WHAT THE TASK REQUIRES: Go through the material and copy each line that includes "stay".
━━━ MATERIAL FOR THIS EXERCISE
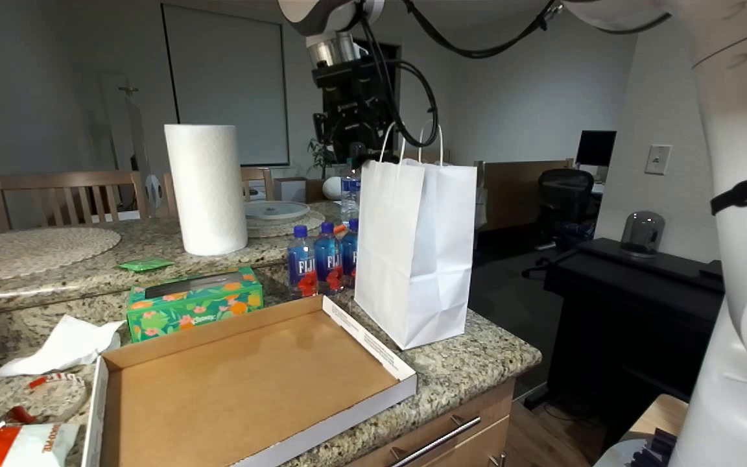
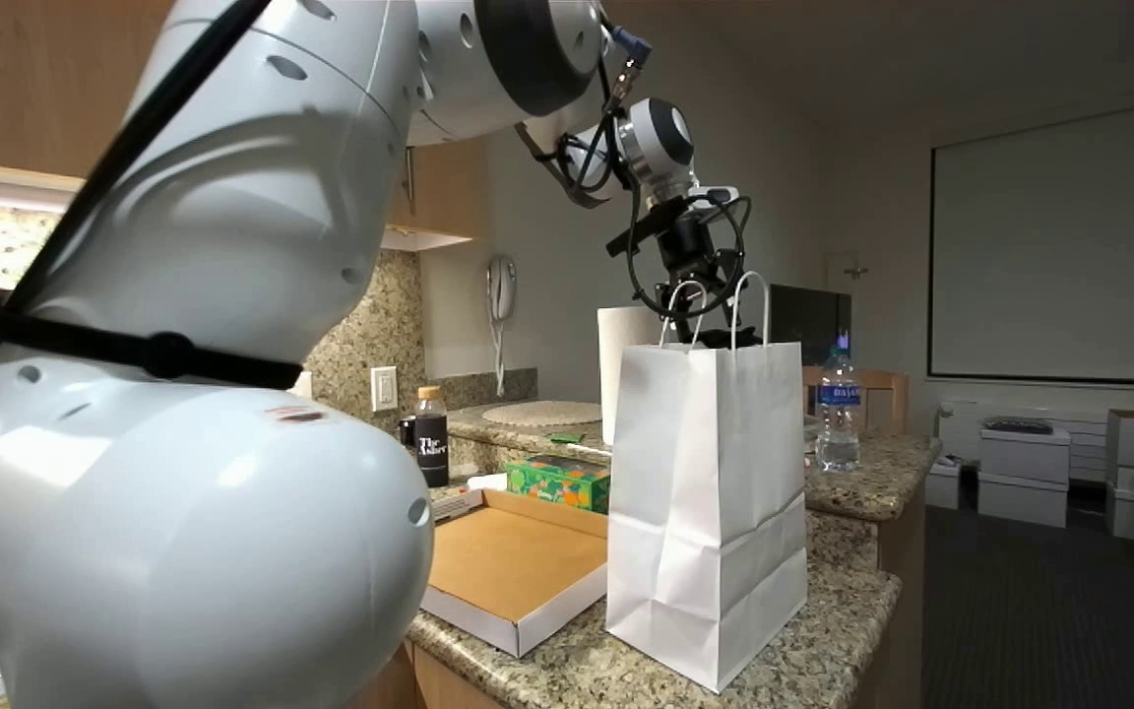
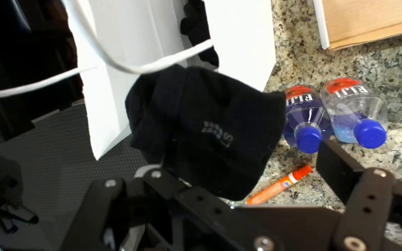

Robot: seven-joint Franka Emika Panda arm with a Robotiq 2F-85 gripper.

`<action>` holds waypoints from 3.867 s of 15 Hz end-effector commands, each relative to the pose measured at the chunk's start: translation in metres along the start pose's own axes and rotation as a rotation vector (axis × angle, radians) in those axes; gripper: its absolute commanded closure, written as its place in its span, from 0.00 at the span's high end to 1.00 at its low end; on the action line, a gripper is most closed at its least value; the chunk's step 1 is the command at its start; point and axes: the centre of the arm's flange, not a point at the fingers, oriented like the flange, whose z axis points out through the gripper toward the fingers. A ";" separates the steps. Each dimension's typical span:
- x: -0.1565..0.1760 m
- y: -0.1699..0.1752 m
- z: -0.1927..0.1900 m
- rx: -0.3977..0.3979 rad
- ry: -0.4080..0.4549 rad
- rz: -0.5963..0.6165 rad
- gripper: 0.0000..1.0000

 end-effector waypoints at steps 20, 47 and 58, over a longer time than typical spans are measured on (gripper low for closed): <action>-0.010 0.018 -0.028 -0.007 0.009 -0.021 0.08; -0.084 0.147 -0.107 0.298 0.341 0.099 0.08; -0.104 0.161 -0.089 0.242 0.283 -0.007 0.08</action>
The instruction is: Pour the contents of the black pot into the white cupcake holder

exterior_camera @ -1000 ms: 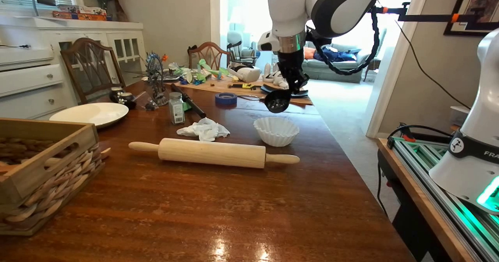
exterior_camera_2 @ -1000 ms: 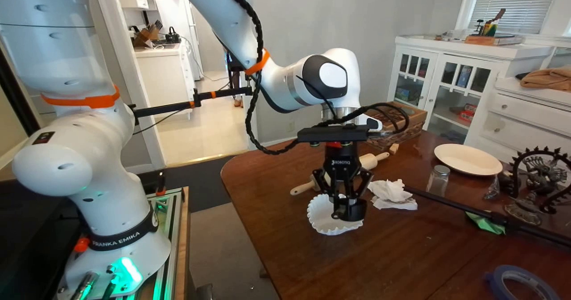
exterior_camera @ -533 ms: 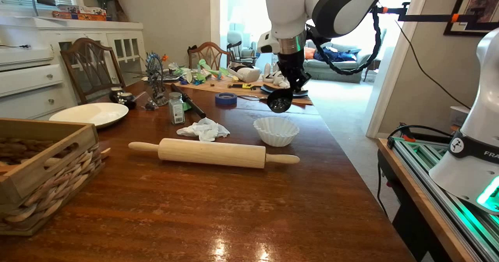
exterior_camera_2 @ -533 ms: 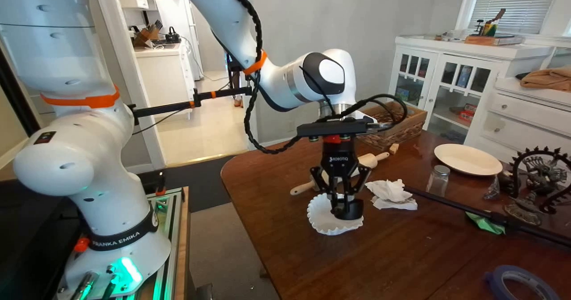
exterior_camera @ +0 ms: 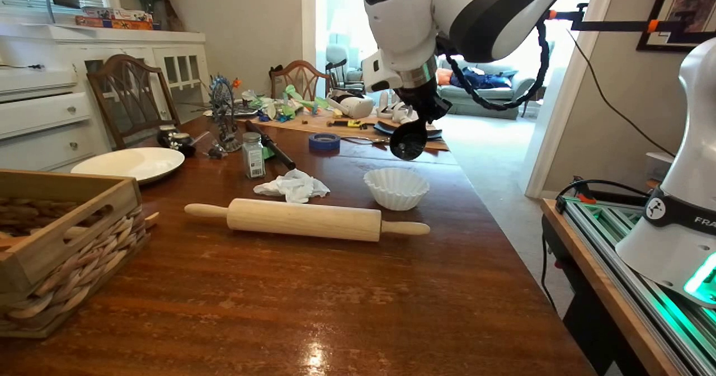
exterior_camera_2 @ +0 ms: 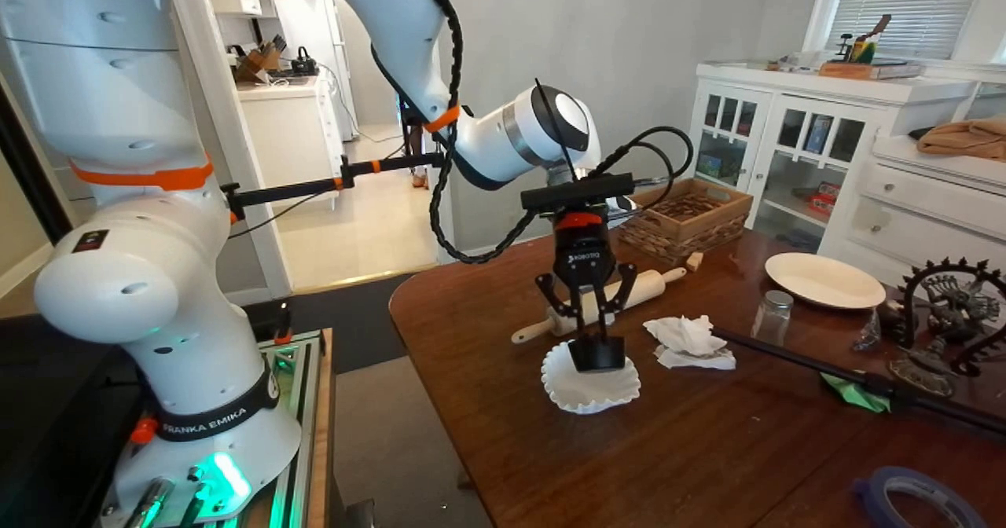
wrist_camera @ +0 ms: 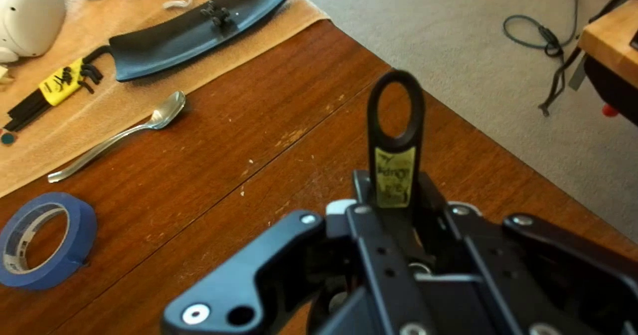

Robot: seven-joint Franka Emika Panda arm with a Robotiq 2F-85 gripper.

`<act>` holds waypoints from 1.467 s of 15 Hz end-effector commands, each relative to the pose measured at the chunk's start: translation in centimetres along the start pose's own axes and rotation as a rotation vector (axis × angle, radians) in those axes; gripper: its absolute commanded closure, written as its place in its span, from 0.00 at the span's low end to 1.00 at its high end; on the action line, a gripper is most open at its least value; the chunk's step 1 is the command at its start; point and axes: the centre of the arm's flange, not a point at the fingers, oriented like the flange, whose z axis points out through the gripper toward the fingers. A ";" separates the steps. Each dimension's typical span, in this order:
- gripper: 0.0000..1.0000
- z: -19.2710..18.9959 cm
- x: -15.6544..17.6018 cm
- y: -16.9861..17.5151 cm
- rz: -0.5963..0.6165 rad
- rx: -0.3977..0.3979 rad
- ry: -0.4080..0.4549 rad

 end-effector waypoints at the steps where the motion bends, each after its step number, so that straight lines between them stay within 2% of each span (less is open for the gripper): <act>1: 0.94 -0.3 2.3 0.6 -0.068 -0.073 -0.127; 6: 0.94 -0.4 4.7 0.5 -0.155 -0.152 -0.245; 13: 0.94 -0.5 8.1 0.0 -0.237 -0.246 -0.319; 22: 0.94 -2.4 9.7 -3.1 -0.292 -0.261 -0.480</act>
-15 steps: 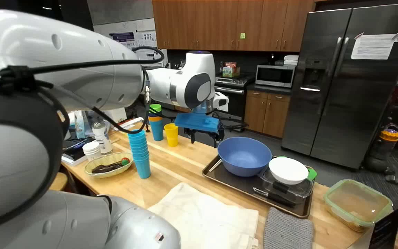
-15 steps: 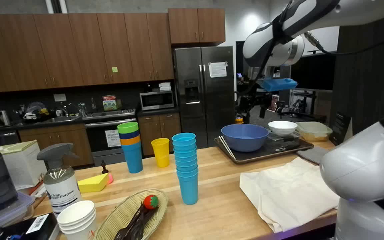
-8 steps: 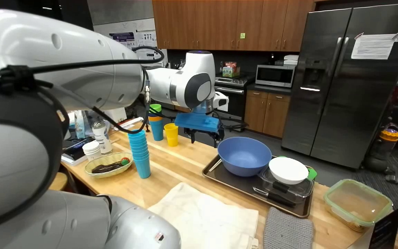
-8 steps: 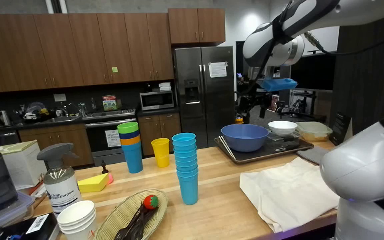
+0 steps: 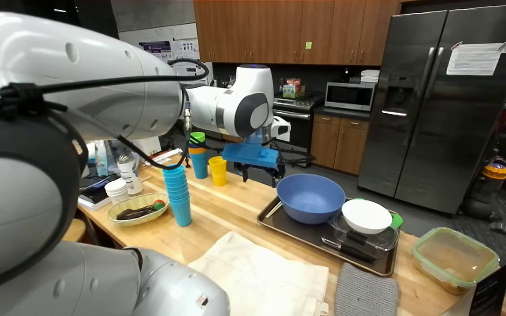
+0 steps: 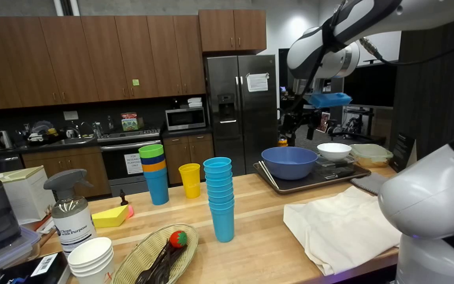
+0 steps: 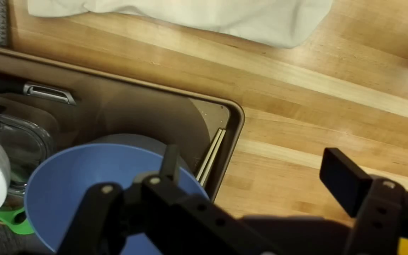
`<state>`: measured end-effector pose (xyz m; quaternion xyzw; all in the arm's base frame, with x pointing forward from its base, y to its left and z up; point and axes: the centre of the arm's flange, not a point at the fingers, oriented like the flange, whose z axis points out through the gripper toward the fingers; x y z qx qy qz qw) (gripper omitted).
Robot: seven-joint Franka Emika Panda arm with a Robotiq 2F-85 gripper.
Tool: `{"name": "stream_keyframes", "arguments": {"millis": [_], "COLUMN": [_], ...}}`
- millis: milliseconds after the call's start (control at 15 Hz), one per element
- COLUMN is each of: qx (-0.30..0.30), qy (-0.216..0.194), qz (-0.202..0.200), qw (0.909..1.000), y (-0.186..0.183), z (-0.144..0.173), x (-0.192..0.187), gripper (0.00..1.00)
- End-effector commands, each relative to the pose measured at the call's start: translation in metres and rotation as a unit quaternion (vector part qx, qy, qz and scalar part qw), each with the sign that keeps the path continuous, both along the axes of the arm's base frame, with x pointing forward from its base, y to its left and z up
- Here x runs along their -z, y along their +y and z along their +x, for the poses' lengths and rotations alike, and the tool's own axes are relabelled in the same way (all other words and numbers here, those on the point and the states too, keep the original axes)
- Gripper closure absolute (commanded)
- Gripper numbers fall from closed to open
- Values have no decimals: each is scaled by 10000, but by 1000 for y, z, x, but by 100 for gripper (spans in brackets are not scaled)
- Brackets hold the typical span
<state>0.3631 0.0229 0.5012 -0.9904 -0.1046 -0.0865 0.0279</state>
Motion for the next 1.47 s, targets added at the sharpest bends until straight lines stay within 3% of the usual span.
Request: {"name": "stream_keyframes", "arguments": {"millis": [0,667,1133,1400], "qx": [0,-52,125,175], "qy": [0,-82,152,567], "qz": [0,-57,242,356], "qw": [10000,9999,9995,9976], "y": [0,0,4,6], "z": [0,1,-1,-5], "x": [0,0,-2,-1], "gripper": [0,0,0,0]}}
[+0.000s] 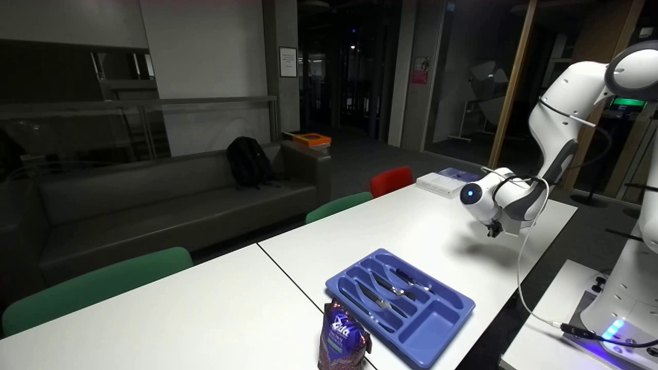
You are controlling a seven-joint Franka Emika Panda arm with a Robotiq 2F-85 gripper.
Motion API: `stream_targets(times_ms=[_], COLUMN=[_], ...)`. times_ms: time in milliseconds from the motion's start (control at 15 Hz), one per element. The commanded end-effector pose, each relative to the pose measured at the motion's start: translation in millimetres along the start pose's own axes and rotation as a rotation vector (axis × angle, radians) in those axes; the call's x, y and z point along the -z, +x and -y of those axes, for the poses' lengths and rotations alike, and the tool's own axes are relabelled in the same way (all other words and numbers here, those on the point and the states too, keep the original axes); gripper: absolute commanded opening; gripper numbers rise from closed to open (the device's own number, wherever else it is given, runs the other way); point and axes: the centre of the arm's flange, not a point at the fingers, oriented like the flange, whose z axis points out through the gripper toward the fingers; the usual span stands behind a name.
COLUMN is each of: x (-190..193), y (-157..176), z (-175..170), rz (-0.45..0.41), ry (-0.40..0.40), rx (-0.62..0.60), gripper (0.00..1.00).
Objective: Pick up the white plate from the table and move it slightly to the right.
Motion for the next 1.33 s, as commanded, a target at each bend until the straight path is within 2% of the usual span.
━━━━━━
WRITTEN RESPONSE:
 end-effector waypoints at the steps where the motion bends, each after its step number, so that straight lines between them stay within 2% of each span (less is open for the gripper): <act>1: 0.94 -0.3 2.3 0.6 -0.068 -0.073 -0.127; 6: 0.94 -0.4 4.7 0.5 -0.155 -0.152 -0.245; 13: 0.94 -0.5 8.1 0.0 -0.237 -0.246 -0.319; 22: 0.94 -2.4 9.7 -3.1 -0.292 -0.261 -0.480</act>
Motion for the next 1.47 s, targets added at the sharpest bends until straight lines stay within 3% of the usual span.

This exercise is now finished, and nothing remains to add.